23. Kapitel – Ismas Entschluß
    U m dieselbe Zeit wurde Frau Isma Torm durch heftiges Läuten aus dem Schlummer geweckt.
    Man brachte ihr ein Telegramm. Mit klopfendem Herzen las sie:
     
    »Hammerfest, den 9. September.
    Brieftaube ›Ballon Pol‹ brachte folgende Nachricht:
    Frau Isma Torm. Friedau. Deutschland, 21. August, 2 U. 30 Min. nachm. M.E.Z.

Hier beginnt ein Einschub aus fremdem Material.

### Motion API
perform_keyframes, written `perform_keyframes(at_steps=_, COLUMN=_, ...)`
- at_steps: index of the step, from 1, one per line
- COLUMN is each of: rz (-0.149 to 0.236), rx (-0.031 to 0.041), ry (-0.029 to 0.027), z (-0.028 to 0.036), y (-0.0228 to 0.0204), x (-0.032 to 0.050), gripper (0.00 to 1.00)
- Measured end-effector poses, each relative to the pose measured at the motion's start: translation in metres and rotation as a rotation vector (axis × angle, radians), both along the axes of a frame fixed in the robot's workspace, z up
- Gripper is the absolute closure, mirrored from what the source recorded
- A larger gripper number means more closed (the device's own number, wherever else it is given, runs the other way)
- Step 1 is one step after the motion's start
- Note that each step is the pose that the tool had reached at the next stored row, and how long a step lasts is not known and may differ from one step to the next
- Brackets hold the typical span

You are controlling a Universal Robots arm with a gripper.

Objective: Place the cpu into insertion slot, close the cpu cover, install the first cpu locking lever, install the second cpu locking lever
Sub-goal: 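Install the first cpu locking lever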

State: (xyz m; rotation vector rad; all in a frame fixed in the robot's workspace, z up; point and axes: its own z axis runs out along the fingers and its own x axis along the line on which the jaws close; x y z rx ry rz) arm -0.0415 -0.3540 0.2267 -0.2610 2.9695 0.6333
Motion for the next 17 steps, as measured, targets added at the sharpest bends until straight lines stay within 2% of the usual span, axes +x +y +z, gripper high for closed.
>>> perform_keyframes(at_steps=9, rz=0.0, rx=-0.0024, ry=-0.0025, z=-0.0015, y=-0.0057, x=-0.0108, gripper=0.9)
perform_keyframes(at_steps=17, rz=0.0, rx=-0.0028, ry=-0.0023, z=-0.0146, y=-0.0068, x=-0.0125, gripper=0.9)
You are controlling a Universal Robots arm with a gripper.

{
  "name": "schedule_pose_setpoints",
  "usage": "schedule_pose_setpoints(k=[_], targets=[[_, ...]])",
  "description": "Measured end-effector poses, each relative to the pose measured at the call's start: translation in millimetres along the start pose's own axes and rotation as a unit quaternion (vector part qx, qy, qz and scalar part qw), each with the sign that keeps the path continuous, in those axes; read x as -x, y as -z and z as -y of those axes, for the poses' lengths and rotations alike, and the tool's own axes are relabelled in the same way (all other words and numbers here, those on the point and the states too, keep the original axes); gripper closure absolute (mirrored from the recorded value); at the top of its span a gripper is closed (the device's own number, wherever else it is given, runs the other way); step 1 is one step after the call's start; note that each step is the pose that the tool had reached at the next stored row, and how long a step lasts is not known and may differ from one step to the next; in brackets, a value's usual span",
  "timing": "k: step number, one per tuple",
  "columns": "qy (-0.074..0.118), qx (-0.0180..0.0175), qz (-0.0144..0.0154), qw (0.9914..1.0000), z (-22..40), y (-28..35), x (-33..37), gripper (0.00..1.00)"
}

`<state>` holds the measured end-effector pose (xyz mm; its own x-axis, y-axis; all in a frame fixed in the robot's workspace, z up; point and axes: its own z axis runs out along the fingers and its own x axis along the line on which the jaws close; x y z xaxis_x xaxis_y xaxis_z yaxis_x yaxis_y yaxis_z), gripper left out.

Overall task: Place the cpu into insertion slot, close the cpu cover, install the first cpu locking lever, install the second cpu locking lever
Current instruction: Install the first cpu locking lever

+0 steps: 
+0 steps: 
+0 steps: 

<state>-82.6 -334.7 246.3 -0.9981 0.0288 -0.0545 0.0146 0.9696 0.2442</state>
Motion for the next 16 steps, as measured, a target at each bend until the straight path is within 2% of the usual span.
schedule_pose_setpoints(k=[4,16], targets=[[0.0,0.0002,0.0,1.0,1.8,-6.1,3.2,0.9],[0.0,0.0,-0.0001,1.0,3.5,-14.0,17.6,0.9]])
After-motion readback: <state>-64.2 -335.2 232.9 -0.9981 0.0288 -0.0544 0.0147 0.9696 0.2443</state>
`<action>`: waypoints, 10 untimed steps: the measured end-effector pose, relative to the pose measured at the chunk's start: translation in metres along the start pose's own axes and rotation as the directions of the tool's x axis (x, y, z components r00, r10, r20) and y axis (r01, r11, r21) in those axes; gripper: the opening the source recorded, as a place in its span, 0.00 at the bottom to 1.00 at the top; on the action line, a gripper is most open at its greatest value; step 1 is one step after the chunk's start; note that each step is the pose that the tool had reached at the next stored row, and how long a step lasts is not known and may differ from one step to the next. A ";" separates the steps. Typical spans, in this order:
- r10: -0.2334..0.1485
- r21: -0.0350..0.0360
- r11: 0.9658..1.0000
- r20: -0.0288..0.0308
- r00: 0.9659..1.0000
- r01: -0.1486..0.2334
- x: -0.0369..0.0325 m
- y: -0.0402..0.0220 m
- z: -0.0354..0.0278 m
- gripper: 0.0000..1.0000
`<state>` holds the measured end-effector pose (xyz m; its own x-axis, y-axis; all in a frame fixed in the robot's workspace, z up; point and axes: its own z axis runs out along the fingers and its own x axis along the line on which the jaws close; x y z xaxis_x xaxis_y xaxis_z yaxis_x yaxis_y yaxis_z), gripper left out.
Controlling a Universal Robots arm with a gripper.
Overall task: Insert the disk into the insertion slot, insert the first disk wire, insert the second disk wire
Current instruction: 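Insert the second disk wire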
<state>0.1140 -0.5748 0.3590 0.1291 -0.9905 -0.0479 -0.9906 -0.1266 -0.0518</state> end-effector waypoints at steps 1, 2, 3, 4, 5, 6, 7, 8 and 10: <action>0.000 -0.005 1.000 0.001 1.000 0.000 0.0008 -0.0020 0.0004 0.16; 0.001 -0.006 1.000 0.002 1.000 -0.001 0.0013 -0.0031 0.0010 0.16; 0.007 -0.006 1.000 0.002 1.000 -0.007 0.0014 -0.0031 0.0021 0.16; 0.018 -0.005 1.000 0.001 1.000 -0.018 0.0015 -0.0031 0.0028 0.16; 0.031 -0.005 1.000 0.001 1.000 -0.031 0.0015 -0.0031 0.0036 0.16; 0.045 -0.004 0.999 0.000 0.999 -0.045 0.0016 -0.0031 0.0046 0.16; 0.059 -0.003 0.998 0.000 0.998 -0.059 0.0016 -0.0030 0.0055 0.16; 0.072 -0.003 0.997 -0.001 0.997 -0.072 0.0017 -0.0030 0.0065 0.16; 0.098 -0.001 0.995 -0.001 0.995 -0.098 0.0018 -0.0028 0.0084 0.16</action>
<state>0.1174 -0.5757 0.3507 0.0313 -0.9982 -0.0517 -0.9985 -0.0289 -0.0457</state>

    Ballon durch unbekannte Kraft in die Höhe gerissen. Ich verlor das Bewußtsein. Erwachte, als der Ballon auf dichte Wolkendecke schnell abstürzte. Korb gekentert. Ballon nur durch stärkste Erleichterung zu retten. Grunthe und Saltner bewußtlos, nicht transportierbar. Ich verließ den Ballon mit dem Fallschirm, konnte Brieftauben mitnehmen. Ich fiel langsam durch Wolken, trieb vom Pol in unbekannter Richtung ab, konnte mich auf Festland retten. Entdeckte Spuren von wandernden Eskimos und fand ihr Lager. Ziehe mit ihnen nach Süden, habe noch zwei Tauben. Hoffe auf glückliche Heimkehr. Sei unbesorgt. Ich bin unverletzt und bei Kräften.
    Torm.«
     
    Sie klammerte sich an die letzten Worte. »Hoffe auf glückliche Heimkehr. Sei unbesorgt. Ich bin unverletzt und bei Kräften.« Aber wo? Wo? Jenseits unzugänglicher Meere und Eiswüsten, kurz vor Beginn der ewigen Nacht, angewiesen auf das Mitleid einiger armseliger Eskimos! Der Ballon gescheitert – die gehofften, stolzen Resultate verloren! Wie konnte er heimkehren – und wann?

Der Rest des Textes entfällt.